File/ext/utf8/utils/specials.php

Description

Utilities for processing "special" characters in UTF-8. "Special" largely means anything which would be regarded as a non-word character, like ASCII control characters and punctuation. This has a "Roman" bias - it would be unaware of modern Chinese "punctuation" characters for example.

Note: requires utils/unicode.php to be loaded

Functions
utf8_is_word_chars (line 106)

Checks a string for whether it contains only word characters. This

is logically equivalent to the \w PCRE meta character. Note that this is not a 100% guarantee that the string only contains alpha / numeric characters but just that common non-alphanumeric are not in the string, including ASCII device control characters.

boolean utf8_is_word_chars (string $str)
  • string $str: to check
utf8_specials_pattern (line 30)

Used internally. Builds a PCRE pattern from the $UTF8_SPECIAL_CHARS

array defined in this file The $UTF8_SPECIAL_CHARS should contain all special characters (non-letter/non-digit) defined in the various local charsets - it's not a complete list of non-alphanum characters in UTF-8. It's not perfect but should match most cases of special chars. This function adds the control chars 0x00 to 0x19 to the array of special chars (they are not included in $UTF8_SPECIAL_CHARS)
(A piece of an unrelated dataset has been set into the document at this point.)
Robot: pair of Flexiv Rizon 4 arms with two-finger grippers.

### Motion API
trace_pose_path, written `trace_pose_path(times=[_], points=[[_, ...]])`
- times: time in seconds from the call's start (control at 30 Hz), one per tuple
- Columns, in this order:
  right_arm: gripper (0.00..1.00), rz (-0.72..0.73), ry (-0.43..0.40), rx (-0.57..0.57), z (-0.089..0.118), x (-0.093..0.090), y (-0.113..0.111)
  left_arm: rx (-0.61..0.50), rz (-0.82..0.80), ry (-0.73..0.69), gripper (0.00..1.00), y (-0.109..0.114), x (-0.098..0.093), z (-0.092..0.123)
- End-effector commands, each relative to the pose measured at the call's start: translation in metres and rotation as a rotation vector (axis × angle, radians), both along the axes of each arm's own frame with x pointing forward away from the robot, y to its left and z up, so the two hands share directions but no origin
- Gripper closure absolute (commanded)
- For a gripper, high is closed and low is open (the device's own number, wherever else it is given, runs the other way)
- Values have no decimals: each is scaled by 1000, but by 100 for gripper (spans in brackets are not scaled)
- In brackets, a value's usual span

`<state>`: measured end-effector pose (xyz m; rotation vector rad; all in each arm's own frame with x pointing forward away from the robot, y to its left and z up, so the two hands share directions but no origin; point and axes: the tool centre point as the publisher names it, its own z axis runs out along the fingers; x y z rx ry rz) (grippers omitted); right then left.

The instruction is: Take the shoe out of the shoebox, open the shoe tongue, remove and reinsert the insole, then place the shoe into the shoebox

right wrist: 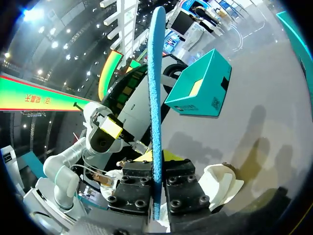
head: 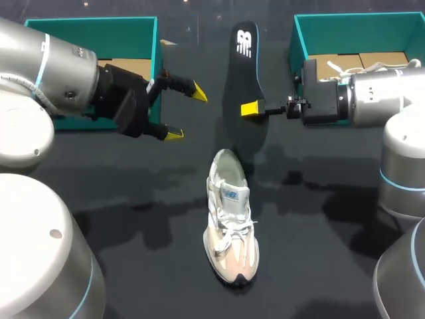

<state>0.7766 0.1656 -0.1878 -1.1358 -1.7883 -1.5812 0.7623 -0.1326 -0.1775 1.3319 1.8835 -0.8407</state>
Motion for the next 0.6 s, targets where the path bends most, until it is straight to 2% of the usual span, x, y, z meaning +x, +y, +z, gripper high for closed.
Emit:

string utf8_specials_pattern ()
utf8_strip_specials (line 127)

Removes special characters (nonalphanumeric) from a UTF-8 string

This can be useful as a helper for sanitizing a string for use as something like a file name or a unique identifier. Be warned though it does not handle all possible non-alphanumeric characters and is not intended is some kind of security / injection filter.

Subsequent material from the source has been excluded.